Without saying that an actual fusion experiment had been successfully carried out, it stated that "a machine to make nuclear fusion laser was manufactured by the faculty of science and technology at the AEOI."

"With the manufacture of this machine... Iran becomes the sixth country to master this technology," after United States, Japan, France, Australia and South Korea, it said.

In July, Iran said it was looking into how to build an experimental nuclear fusion reactor, adding that if successful it would be the first such plant in the world.

Iran's then atomic chief Ali Akbar Salehi said Tehran had set up a eight-million-dollar fund to conduct "serious" research into nuclear fusion.

"It takes 20 to 30 years before this process can be commercialised but we have to use all the capacity in the country to provide the necessary speed for fusion research," Salehi was quoted as saying at the time.

Nuclear fusion has long been touted as a cheap, safe and clean energy source of the future, but efforts to harness it for power generation have so far failed to bear fruit.
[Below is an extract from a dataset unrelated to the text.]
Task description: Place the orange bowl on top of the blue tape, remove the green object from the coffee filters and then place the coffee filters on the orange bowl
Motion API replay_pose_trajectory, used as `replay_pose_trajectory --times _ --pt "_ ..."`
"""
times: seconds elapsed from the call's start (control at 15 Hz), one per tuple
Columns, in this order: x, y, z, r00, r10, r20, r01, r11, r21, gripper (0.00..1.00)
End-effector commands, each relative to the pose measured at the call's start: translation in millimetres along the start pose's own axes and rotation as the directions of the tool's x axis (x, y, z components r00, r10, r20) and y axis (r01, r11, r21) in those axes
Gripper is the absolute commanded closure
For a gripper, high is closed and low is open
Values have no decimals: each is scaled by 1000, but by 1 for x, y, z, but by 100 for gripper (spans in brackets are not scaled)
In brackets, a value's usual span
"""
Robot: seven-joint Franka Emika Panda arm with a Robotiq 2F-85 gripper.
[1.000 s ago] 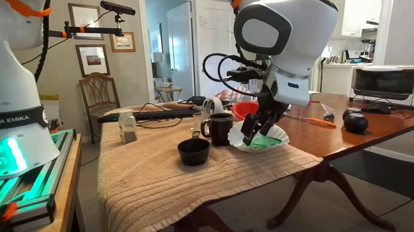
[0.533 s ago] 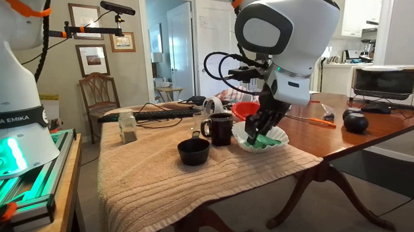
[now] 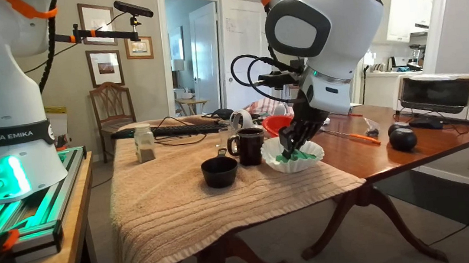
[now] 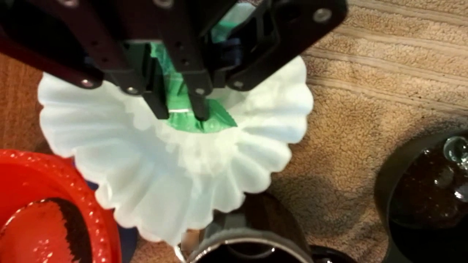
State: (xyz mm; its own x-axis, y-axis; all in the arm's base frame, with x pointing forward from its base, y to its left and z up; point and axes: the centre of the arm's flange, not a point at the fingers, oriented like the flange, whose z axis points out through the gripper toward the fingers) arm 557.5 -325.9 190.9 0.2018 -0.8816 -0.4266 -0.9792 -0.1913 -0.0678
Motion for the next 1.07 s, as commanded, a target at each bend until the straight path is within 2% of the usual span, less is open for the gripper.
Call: replay_pose_trajectory --times 0.0,0.27,0.47,0.67,0.8,1.0 --pt "-31 9 -11 999 -32 -14 32 999 12 96" --pt "-55 15 -34 998 -35 -52 38 998 48 95" --pt "-59 8 -50 988 -64 -140 80 990 114 95" --pt "-47 -21 -75 958 -128 -256 189 954 231 95" --pt "-39 -46 -88 936 -171 -309 265 918 295 95" --pt "-30 -92 -107 909 -283 -306 388 843 374 95"
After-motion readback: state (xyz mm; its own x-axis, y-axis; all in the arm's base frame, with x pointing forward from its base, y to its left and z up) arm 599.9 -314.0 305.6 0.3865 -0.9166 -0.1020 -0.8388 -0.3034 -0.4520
Japan, China, South Korea, the United States, Russia, the European Union and India have come together in a unique project called ITER to build in France an experimental reactor, with a budget so far of 12 billion euros.

Physicists worldwide are striving to develop a nuclear fusion power plant, a project which the International Atomic Energy Agency terms "a great challenge."

Fusion is used in the hydrogen bomb, in which fissile material like that in a simple nuclear warhead launches the process by which atomic nuclei fuse together to release energy.

Iran's efforts in the field of nuclear technology have always caused concerns in the West which suspects the Islamic republic is making weapons under the guise of a civilian atomic programme. Tehran denies the charge.

As it has every year, Iran has been boasting of scientific and military achievements in the run-up to Friday's anniversary of the Islamic revolution.